Every line of the records below that holds the word "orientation" should be copied out.

__________

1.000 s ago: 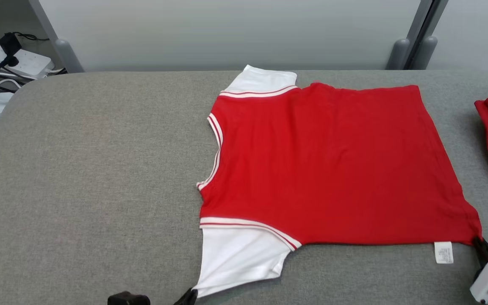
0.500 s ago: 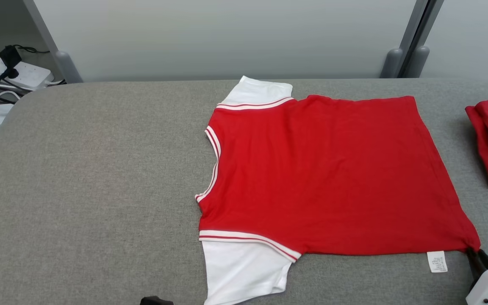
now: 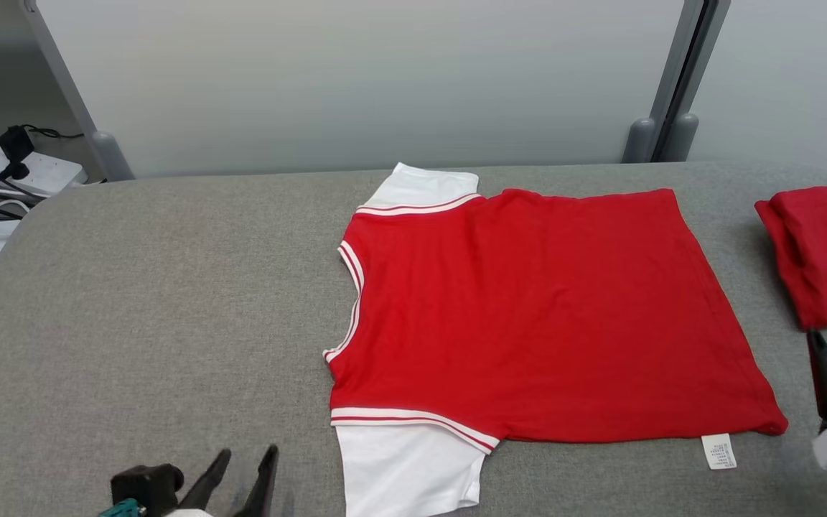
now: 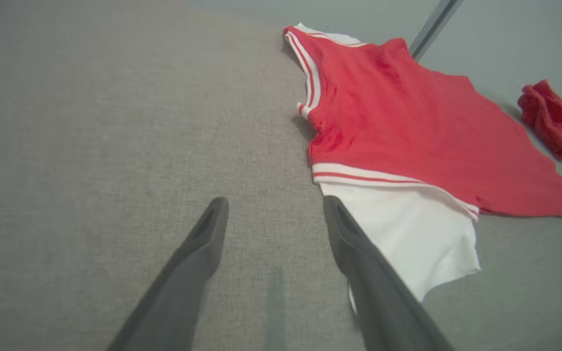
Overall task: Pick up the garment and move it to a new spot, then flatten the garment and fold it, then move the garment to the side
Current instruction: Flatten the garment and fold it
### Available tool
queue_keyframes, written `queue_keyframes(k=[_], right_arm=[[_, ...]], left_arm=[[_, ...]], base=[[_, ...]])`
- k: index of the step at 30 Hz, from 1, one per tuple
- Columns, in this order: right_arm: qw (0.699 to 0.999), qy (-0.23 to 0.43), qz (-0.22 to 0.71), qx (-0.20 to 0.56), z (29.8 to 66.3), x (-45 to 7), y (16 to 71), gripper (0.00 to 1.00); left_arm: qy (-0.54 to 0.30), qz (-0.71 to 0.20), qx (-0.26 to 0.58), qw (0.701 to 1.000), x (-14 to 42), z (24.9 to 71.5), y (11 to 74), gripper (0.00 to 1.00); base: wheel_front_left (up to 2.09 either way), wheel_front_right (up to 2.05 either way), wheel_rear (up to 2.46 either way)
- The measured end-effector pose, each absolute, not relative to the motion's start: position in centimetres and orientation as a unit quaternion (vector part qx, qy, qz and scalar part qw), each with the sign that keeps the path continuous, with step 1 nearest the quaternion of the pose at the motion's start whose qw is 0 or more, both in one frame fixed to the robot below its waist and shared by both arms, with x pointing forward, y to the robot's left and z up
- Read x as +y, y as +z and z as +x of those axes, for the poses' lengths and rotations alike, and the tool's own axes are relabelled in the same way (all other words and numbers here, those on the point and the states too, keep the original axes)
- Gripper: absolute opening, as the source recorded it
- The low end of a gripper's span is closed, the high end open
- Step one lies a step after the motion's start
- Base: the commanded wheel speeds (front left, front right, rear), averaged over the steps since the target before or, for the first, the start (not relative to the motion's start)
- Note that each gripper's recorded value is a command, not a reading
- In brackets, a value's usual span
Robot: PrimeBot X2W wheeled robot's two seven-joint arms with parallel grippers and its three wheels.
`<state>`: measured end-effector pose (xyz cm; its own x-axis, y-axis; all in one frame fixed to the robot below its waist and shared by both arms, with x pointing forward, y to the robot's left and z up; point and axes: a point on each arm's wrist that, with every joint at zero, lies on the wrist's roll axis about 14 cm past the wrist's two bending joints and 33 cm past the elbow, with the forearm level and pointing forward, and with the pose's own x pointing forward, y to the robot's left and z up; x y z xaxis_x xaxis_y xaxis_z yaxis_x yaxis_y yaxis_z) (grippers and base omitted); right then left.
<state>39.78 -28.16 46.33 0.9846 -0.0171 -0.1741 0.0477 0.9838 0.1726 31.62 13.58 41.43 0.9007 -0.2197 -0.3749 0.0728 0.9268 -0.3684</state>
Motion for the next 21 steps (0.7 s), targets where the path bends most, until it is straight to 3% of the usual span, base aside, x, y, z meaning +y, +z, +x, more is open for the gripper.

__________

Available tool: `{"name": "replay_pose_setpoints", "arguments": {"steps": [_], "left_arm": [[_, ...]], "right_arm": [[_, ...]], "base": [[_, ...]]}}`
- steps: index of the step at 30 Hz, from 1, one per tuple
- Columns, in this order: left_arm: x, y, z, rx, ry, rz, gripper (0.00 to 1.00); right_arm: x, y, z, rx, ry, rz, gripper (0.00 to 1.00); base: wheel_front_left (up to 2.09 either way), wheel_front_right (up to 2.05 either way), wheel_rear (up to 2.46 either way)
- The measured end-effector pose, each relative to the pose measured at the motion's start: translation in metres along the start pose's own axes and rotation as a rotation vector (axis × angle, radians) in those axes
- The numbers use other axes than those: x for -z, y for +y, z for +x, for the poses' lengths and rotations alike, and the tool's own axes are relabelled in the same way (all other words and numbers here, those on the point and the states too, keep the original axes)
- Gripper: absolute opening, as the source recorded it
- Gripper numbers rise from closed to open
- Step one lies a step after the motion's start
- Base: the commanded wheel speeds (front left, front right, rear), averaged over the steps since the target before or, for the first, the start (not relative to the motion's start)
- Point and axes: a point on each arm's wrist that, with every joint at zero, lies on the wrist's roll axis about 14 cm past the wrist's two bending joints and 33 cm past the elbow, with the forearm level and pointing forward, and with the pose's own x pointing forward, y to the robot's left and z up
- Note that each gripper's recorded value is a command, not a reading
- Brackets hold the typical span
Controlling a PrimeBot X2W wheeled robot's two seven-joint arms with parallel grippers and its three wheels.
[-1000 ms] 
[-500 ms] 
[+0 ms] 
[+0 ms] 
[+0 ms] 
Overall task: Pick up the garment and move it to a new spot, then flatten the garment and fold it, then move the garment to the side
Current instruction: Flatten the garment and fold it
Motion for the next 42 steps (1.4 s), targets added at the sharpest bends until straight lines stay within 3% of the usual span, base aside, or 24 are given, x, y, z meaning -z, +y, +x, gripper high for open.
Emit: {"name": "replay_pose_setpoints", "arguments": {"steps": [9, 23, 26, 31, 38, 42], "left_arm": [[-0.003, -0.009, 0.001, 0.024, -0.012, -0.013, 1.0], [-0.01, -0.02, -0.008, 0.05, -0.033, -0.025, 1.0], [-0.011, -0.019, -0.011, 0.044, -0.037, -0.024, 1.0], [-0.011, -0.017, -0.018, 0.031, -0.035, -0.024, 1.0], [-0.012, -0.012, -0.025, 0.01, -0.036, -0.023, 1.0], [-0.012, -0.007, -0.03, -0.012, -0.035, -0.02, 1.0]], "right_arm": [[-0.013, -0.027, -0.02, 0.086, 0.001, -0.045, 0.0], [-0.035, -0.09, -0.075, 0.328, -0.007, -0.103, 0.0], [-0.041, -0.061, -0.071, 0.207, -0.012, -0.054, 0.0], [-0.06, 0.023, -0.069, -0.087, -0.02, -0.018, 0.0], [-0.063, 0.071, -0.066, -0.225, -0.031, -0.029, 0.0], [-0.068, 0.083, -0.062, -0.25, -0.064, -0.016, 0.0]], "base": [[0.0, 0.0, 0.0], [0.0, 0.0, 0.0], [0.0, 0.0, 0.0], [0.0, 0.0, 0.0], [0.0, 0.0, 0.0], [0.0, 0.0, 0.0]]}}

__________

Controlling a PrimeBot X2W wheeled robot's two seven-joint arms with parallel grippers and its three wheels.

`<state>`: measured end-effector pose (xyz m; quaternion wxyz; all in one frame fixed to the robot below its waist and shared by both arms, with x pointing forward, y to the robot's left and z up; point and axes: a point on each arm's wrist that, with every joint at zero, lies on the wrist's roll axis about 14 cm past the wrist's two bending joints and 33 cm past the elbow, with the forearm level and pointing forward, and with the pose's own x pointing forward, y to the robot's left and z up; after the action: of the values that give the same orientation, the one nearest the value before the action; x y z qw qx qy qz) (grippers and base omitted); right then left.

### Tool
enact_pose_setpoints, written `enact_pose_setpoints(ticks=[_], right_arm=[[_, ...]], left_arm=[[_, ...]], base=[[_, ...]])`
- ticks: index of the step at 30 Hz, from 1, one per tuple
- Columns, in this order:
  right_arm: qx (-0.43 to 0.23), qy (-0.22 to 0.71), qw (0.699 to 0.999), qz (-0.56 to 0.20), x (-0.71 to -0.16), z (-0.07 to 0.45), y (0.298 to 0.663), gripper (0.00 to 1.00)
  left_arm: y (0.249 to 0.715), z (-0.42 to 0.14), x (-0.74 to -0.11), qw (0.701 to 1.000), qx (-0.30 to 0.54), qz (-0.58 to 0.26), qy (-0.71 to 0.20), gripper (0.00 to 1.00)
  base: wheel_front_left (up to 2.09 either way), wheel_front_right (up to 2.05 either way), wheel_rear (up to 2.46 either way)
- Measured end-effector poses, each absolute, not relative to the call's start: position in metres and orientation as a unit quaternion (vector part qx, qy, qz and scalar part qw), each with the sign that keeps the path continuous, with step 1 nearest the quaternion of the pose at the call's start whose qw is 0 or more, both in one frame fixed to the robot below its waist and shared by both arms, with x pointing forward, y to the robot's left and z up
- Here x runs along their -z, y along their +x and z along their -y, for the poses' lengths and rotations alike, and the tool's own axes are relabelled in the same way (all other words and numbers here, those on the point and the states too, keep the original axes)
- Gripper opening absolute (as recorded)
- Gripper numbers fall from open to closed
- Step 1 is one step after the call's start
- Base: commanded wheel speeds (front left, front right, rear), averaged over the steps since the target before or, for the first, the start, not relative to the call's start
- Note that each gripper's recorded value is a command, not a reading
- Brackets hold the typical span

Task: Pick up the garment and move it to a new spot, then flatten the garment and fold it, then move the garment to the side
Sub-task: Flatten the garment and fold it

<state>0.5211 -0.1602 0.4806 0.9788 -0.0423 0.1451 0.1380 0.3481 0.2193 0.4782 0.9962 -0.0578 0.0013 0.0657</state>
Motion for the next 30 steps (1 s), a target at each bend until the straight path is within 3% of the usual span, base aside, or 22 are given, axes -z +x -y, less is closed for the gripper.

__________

Answer box:
- The measured end-effector pose, each absolute, not relative to the motion's start: position in centimetres and orientation as a unit quaternion (vector part qx, qy, qz and scalar part qw), each with the sign that keeps the path continuous, with step 1 nearest the quaternion of the pose at the motion's start whose qw is 0 or more, both in one frame fixed to the robot below its waist and shared by both arms, with x pointing forward, y to the robot's left and z up
`<state>`: measured end-effector pose (xyz m; quaternion wxyz; all in one frame fixed to the robot below its waist and shared by both arms, with x pointing forward, y to the robot's left and z up; point and axes: a point on each arm's wrist that, with every joint at zero, lies on the wrist's roll axis about 14 cm past the wrist's two bending joints and 33 cm past the elbow, with the forearm level and pointing forward, and with the pose's own x pointing forward, y to the robot's left and z up; after the action: of the values that give the same orientation, the one nearest the value before the action; x y z qw qx qy qz) (grippers and base omitted); right then left.
- Measured end-effector poses, each absolute, not relative to the call's start: position in metres and orientation as a unit quaternion (vector part qx, qy, qz and scalar part qw), each with the sign that keeps the path continuous, with step 1 nearest the quaternion of the pose at the call's start whose qw is 0 or more, both in one frame fixed to the robot below its waist and shared by both arms, with x pointing forward, y to the robot's left and z up

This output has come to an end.